Background information
- Born: Courtney A. Taylor July 20, 1967 (age 59) Portland, Oregon, U.S.
- Genres: Alternative rock
- Instruments: Vocals, guitar, keyboards, percussion
- Member of: The Dandy Warhols
- Formerly of: The Beauty Stab; Nero's Rome;

= Courtney Taylor-Taylor =

American musician

Courtney A. Taylor (born July 20, 1967), known as Courtney Taylor-Taylor, is an American singer-songwriter from Portland, Oregon. He is the lead singer and guitarist of alternative rock band the Dandy Warhols, a band he co-founded. Taylor-Taylor has written the majority of the band's songs.

Taylor-Taylor has written a graphic novel titled One Model Nation, about a fictional 1970s German krautrock band. It was released in 2009. This was accompanied by a studio album titled Totalwerks, Vol. 1 (1969–1977), a fake greatest hits album by the fictional band, released in 2012.

== Early life and education ==
Taylor-Taylor attended Sunset High School in Beaverton, a suburb of Portland, and studied sociology, psychology and music at Cascade College, also in Portland. He recalls sticking out as a teenager: "You don't fit in if you're a make-up-wearing weirdo, surrounded by large, clumsy guys and cheerleaders." He found refuge in the work of Friedrich Nietzsche and Kurt Vonnegut. It was there that he met future bandmate Peter Holmström.

After graduating, Taylor-Taylor worked as a mechanic while playing drums for local band Nero's Rome.

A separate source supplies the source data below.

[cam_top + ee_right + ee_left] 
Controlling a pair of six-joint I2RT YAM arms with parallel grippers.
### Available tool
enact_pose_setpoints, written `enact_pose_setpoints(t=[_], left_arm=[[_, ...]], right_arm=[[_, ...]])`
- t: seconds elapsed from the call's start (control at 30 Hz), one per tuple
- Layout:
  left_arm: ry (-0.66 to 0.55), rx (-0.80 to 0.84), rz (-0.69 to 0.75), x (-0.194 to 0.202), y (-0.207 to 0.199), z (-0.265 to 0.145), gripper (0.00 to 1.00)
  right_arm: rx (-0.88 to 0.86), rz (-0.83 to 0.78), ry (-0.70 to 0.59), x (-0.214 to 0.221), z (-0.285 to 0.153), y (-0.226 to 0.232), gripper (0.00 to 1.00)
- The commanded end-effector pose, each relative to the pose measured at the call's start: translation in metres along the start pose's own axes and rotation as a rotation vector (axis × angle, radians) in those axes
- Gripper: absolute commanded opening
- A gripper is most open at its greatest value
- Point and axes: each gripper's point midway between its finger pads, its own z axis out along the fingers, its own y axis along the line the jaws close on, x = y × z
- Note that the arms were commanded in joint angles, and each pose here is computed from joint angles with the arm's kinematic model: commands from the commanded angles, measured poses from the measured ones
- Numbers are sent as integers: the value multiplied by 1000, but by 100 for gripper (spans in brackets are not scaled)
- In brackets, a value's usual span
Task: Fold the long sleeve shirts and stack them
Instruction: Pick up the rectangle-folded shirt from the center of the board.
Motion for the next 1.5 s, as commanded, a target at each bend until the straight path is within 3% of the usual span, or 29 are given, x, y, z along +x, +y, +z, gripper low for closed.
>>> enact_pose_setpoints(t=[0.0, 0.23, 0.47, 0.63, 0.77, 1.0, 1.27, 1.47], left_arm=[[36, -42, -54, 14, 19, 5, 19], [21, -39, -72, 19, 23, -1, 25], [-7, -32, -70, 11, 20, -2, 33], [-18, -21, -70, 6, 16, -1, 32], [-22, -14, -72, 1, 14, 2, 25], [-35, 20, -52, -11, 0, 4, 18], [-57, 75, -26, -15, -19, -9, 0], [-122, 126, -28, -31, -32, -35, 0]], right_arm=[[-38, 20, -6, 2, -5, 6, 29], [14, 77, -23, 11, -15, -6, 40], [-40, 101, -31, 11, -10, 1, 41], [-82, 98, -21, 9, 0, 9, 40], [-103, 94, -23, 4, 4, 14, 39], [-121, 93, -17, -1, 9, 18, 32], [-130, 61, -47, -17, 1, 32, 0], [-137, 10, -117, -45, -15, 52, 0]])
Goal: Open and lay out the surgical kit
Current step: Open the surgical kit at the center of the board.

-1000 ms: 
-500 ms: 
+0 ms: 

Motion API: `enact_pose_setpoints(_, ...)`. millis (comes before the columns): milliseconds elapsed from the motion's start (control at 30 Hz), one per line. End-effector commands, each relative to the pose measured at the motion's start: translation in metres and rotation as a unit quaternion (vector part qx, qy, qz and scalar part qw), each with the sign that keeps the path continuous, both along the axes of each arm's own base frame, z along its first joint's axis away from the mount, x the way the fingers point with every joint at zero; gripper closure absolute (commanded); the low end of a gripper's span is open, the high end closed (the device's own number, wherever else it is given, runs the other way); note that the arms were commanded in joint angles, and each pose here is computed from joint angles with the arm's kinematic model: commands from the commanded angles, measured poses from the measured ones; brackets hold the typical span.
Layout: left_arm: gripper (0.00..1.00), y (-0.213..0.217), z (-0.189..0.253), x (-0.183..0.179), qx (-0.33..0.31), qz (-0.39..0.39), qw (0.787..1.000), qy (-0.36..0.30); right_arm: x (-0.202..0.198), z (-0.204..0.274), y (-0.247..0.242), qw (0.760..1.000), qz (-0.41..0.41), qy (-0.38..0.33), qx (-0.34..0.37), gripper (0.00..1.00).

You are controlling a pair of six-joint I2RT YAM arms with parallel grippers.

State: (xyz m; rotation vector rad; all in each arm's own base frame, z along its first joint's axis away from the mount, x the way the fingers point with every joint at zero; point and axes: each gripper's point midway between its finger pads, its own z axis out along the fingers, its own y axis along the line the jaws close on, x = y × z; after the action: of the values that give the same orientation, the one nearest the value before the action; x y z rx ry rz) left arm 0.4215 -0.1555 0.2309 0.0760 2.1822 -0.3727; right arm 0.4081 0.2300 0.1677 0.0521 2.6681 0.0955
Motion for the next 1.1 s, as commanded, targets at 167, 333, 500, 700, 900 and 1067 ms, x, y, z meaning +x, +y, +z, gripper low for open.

He was also the drummer in the Portland-based glam rock/pop band the Beauty Stab.

== Career ==

=== Music career ===

Taylor-Taylor appears in and narrates the film Dig!, a documentary chronicling the early years of the relationship between his band, the Dandy Warhols, and the Brian Jonestown Massacre.

=== Non-music career ===

Taylor-Taylor appeared in an episode of the second season of the TV show Veronica Mars, "Cheatty Cheatty Bang Bang", performing the song "Love Hurts". He appeared in the 2009 music documentary film The Heart Is a Drum Machine, as well as a 2011 episode of the Australian music quiz television show Spicks and Specks.

Taylor-Taylor was one of the contributors to the book Sex Tips from Rock Stars by Paul Miles, published by Omnibus Press in July 2010.

Taylor-Taylor is also the co-host of the podcast, Deep Dive: Wine Acoustics.

== Personal life ==

Like his cousin and bandmate Brent DeBoer, Taylor-Taylor is of Dutch ancestry.

As the chief songwriter for "Bohemian Like You", Taylor-Taylor received approximately 1.5 million US dollars in royalties for Vodafone's use of the song in television commercials in the telecommunications company's native United Kingdom (and other territories Vodafone operate in, including Australia and Greece) in late 2001. With part of these earnings, he purchased a quarter of a city block in Portland and turned it into a complex with space for recording, film editing, and web design.

On December 22, 2007, Taylor-Taylor married long-time girlfriend Lockett Allbritton at the Columbia Gorge Hotel in Hood River, Oregon. Lockett Taylor is a yoga practitioner and instructor. On February 1, 2010, she gave birth to their first child, a son.

Taylor-Taylor has expressed a dislike of politics. After then-UK Home Secretary Theresa May exited a stage to the accompaniment of "Bohemian Like You", Taylor-Taylor was incensed. He said "I tend to really dislike any people who take sides in politics. It is the single greatest contributor to getting nothing done. Fuck 'politics'. What a joke."